■ Exercise goal:
Among the entries that follow, the required portion opens with the line containing "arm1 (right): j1" and closes with the line containing "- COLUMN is". Give that portion again exactly, and nothing else.

■ Information supplied:
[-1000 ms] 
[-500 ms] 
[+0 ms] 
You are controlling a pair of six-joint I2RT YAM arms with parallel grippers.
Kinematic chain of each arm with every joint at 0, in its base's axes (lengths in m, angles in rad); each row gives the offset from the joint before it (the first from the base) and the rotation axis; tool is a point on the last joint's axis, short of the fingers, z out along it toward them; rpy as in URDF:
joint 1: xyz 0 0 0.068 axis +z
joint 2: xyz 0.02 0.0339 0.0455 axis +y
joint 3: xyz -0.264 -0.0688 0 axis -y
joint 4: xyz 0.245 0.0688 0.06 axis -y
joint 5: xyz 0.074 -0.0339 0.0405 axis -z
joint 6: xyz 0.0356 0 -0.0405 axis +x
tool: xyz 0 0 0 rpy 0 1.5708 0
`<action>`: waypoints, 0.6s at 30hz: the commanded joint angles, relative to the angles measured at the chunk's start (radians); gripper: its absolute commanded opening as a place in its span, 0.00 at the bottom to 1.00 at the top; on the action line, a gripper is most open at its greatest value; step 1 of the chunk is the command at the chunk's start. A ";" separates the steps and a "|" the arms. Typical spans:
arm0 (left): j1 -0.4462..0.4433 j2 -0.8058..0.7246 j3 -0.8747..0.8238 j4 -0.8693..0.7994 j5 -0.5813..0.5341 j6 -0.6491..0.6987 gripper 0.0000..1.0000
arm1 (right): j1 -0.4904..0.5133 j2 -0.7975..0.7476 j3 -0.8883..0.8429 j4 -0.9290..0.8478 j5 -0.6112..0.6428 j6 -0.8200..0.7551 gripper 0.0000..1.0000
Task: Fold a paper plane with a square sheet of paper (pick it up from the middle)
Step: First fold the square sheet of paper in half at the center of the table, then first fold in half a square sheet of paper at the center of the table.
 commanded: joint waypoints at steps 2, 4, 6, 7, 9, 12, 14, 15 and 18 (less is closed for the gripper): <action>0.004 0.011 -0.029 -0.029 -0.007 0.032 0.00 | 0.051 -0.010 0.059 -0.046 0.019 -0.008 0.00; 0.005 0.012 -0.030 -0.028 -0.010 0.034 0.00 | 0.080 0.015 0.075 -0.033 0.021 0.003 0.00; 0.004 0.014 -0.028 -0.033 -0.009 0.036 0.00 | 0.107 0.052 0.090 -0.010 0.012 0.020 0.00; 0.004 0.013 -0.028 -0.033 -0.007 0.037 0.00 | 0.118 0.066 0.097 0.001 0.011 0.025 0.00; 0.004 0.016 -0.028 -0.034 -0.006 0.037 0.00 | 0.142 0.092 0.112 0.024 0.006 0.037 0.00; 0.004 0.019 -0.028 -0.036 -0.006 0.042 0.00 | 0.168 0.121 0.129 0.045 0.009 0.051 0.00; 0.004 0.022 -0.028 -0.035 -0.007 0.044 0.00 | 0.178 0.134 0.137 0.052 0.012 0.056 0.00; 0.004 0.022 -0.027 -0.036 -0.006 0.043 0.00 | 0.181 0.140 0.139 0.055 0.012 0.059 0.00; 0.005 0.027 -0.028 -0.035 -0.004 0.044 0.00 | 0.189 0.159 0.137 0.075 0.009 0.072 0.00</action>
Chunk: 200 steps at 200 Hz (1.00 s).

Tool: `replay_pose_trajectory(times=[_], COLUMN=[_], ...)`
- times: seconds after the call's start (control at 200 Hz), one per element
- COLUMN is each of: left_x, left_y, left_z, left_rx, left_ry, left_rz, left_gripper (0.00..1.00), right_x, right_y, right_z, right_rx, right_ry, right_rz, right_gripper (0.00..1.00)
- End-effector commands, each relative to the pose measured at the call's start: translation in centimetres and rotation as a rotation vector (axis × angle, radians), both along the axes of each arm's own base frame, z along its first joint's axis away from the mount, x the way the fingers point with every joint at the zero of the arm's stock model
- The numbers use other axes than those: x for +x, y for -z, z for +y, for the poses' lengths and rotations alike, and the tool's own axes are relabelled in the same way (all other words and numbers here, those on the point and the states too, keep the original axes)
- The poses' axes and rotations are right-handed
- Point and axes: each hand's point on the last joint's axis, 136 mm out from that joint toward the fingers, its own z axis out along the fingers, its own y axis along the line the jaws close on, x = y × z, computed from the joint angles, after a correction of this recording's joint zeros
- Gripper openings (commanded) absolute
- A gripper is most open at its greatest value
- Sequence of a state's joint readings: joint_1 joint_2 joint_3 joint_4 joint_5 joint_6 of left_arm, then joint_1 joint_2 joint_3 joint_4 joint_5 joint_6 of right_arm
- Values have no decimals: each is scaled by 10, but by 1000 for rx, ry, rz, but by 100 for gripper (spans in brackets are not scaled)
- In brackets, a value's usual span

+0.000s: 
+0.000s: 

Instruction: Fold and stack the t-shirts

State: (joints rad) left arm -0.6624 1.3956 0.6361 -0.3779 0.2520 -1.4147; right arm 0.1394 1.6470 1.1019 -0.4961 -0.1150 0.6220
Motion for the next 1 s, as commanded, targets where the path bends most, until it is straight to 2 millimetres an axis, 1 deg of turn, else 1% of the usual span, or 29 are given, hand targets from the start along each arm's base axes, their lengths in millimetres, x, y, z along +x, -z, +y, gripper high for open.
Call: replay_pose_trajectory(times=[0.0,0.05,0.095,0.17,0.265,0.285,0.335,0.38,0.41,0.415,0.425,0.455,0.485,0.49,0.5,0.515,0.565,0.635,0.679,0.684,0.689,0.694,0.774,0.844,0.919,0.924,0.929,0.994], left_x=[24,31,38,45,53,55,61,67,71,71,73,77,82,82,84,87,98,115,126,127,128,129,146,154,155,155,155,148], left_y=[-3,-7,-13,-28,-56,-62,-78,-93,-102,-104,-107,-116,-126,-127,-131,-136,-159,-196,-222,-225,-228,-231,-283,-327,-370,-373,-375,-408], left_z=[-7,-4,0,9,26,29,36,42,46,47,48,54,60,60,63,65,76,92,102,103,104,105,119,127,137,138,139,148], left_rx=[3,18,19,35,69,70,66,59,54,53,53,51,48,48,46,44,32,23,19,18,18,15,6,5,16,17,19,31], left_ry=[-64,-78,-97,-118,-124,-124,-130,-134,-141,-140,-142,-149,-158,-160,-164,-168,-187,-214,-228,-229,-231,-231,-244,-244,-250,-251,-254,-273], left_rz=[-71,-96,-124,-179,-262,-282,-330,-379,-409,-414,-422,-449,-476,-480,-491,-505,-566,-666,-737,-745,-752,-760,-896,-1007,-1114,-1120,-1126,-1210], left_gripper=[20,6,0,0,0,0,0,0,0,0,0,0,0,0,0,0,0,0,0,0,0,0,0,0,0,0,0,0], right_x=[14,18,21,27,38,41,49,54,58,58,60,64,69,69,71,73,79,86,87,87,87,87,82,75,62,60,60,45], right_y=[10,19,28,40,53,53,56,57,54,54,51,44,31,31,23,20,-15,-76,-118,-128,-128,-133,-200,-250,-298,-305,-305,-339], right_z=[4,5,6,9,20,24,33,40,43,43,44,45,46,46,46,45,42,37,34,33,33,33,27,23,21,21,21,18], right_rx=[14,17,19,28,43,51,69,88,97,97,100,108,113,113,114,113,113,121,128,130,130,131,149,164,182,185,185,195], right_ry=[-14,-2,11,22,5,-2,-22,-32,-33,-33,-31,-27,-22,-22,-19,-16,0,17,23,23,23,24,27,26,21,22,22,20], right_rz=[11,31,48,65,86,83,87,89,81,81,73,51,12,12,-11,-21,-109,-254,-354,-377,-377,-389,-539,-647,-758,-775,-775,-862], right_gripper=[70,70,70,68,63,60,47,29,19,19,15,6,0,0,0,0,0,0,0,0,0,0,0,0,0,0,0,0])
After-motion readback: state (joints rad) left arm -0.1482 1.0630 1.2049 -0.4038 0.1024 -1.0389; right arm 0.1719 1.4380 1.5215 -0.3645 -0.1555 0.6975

■ Task answer:
arm1 (right): j1 -0.4904..0.5133 j2 -0.7975..0.7476 j3 -0.8883..0.8429 j4 -0.9290..0.8478 j5 -0.6112..0.6428 j6 -0.8200..0.7551 gripper 0.0000..1.0000
Task: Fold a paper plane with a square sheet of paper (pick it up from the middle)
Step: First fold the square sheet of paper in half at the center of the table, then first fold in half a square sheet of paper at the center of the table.
 commanded: joint waypoints at steps 2, 4, 6, 7, 9, 12, 14, 15 and 18 (less is closed for the gripper): <action>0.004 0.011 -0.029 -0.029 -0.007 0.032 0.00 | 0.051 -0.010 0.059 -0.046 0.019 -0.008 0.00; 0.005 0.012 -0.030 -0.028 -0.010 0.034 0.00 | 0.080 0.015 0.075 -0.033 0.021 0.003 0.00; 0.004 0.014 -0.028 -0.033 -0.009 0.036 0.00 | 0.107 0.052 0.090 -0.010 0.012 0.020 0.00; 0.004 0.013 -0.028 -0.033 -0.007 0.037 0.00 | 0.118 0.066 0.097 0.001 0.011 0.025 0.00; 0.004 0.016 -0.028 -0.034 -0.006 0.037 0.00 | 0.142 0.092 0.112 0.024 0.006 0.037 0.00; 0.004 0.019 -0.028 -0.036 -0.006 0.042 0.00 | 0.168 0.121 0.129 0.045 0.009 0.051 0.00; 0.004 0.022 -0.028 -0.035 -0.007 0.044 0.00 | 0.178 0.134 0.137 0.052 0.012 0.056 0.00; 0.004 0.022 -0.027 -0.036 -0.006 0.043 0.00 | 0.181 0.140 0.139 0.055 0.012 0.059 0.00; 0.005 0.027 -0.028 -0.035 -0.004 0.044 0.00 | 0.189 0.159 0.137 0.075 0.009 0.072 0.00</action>
Chunk: 200 steps at 200 Hz (1.00 s).

Tool: `replay_pose_trajectory(times=[_], COLUMN=[_], ...)`
- times: seconds after the call's start (control at 200 Hz), one per element
- COLUMN is each of: left_x, left_y, left_z, left_rx, left_ry, left_rz, left_gripper (0.00..1.00), right_x, right_y, right_z, right_rx, right_ry, right_rz, right_gripper (0.00..1.00)

Here the output is complete.